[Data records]
^^^^

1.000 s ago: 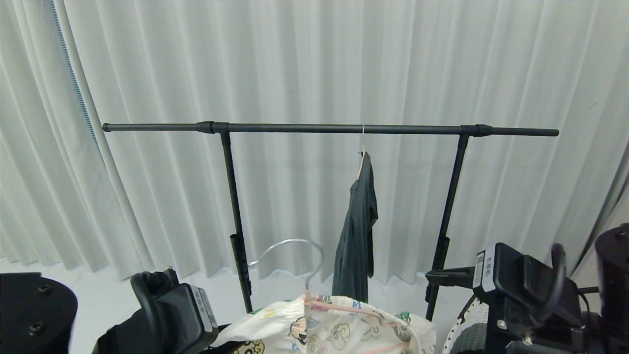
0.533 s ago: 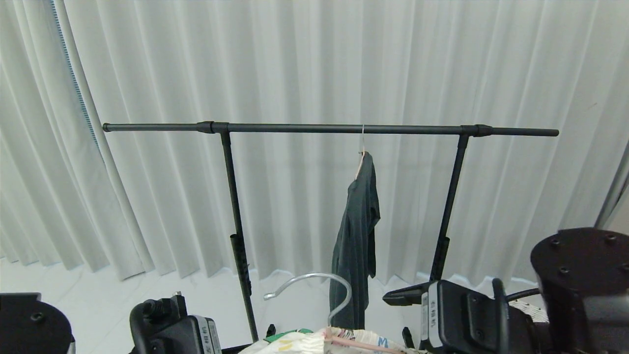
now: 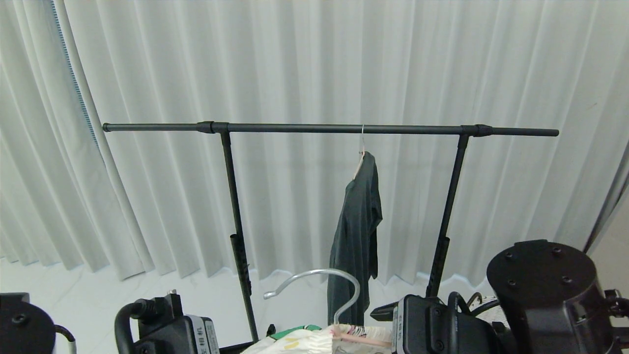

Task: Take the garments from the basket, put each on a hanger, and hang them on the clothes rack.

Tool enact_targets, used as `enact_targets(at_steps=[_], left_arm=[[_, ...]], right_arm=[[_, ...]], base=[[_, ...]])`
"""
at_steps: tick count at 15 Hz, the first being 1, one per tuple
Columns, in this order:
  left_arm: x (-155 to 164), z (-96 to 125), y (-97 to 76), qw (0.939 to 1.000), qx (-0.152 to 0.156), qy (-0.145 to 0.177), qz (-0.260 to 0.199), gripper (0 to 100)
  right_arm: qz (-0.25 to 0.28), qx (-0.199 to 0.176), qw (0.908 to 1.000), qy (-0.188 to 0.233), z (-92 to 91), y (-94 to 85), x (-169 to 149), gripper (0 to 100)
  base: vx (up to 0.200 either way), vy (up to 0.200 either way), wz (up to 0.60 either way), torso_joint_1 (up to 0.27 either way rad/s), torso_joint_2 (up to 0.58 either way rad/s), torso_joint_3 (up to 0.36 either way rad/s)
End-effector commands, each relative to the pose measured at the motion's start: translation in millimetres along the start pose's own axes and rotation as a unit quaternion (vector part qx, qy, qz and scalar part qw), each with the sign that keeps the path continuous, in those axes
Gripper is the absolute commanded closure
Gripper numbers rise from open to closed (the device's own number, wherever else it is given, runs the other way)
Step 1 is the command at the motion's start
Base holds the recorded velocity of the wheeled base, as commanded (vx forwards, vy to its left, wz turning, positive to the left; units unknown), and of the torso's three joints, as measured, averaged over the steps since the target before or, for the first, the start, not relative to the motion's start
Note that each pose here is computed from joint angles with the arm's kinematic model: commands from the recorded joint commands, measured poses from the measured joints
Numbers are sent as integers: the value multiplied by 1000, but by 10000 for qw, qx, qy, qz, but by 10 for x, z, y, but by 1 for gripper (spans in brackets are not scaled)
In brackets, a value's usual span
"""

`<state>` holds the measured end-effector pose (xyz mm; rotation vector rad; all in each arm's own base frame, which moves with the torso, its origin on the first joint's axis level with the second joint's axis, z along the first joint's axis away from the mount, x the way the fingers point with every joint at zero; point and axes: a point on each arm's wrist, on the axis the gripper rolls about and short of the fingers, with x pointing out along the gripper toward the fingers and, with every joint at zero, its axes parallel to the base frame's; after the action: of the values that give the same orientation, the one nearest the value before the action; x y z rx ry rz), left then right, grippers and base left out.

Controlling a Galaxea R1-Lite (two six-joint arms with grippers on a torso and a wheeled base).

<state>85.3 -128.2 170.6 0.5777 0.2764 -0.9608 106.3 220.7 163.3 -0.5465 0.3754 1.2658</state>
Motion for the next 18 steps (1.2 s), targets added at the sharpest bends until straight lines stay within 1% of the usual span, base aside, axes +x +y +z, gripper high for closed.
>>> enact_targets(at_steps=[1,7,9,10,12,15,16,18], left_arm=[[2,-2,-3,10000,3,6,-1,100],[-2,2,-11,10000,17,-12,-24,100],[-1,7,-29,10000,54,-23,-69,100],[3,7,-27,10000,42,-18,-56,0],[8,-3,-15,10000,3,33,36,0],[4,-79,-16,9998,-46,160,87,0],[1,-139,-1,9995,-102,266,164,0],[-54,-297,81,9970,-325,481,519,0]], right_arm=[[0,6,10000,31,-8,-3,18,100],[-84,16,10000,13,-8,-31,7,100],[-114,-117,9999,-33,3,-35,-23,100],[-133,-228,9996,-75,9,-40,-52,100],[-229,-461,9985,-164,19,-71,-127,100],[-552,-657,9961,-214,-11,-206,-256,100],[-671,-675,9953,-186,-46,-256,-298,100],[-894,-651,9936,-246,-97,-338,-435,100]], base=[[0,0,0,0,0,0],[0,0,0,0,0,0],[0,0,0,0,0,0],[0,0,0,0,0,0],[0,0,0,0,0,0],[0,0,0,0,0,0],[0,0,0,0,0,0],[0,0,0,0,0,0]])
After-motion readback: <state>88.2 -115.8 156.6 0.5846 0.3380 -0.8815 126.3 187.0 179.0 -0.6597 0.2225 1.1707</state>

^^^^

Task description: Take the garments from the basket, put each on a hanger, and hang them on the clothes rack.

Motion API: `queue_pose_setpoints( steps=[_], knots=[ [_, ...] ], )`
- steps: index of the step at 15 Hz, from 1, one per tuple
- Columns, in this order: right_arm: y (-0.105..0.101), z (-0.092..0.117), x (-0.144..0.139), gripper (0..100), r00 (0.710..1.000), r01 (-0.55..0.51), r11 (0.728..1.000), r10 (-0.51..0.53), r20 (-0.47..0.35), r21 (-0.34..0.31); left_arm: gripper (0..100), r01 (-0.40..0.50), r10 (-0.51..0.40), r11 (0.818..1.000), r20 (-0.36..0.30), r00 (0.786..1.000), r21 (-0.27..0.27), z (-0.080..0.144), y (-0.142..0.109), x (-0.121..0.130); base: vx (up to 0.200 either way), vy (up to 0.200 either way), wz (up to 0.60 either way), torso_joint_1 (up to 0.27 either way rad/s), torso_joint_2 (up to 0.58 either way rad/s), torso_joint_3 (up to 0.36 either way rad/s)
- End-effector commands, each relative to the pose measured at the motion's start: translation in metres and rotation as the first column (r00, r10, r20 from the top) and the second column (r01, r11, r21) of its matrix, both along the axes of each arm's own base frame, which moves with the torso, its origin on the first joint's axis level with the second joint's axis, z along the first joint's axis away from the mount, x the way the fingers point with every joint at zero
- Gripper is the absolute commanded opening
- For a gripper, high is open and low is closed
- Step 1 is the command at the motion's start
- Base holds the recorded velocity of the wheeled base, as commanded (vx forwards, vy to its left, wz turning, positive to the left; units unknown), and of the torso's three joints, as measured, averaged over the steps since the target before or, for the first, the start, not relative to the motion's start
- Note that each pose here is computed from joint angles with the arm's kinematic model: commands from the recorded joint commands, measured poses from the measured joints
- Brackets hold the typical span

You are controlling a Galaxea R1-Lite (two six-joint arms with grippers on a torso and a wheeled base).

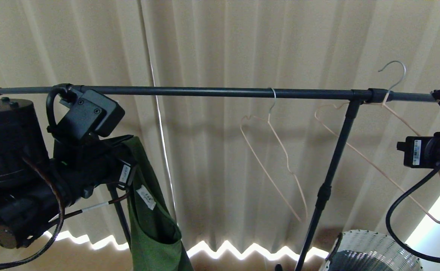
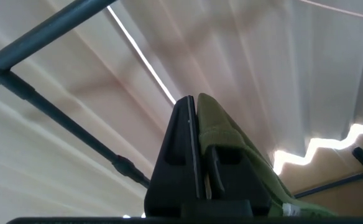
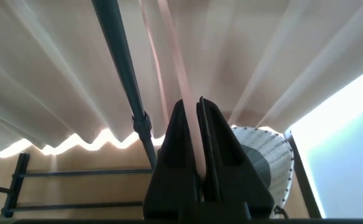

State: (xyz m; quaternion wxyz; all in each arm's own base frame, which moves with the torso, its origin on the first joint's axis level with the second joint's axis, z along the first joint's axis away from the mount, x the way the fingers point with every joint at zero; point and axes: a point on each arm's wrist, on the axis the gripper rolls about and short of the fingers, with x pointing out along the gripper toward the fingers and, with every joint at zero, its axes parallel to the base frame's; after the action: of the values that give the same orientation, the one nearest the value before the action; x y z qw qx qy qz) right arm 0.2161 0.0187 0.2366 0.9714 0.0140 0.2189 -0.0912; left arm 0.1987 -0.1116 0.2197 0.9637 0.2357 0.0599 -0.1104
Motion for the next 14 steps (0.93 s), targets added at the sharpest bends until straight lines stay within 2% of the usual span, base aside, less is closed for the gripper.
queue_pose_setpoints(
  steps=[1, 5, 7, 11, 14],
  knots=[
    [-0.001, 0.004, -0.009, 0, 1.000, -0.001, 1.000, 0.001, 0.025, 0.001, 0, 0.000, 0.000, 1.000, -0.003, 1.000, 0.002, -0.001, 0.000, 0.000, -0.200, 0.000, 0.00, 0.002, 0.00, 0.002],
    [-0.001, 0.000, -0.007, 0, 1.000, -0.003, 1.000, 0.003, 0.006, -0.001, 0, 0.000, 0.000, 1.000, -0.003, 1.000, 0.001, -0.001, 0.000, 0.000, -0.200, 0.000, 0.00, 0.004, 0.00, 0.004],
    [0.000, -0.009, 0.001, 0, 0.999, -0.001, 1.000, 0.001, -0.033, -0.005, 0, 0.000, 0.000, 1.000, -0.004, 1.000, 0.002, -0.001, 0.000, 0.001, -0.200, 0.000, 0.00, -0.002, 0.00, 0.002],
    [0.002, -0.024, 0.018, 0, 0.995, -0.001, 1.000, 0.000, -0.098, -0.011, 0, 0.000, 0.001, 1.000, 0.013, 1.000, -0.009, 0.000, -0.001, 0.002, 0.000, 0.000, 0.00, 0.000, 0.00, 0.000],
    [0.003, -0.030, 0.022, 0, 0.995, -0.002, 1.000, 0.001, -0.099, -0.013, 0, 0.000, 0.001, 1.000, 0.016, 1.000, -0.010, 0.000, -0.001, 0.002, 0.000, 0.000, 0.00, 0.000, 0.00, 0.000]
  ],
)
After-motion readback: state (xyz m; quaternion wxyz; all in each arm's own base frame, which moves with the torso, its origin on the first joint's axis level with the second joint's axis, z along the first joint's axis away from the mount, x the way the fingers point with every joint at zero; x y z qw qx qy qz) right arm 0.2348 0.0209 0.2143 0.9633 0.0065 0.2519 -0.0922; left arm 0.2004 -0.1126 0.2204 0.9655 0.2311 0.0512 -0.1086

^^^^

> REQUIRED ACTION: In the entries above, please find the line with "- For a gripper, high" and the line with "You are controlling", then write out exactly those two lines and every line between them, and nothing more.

> FINISHED EXERCISE:
- For a gripper, high is open and low is closed
- Step 1 is the command at the motion's start
- Base holds the recorded velocity of the wheeled base, as commanded (vx forwards, vy to its left, wz turning, positive to the left; units unknown), and of the torso's three joints, as measured, averaged over the steps since the target before or, for the first, the start, not relative to the motion's start
- Note that each pose here is computed from joint angles with the arm's kinematic model: commands from the recorded joint commands, measured poses from the measured joints
- Brackets hold the typical span

You are controlling a Galaxea R1-Lite (two six-joint arms with grippers on a torso and a wheeled base).

No other output is needed; the exercise is complete.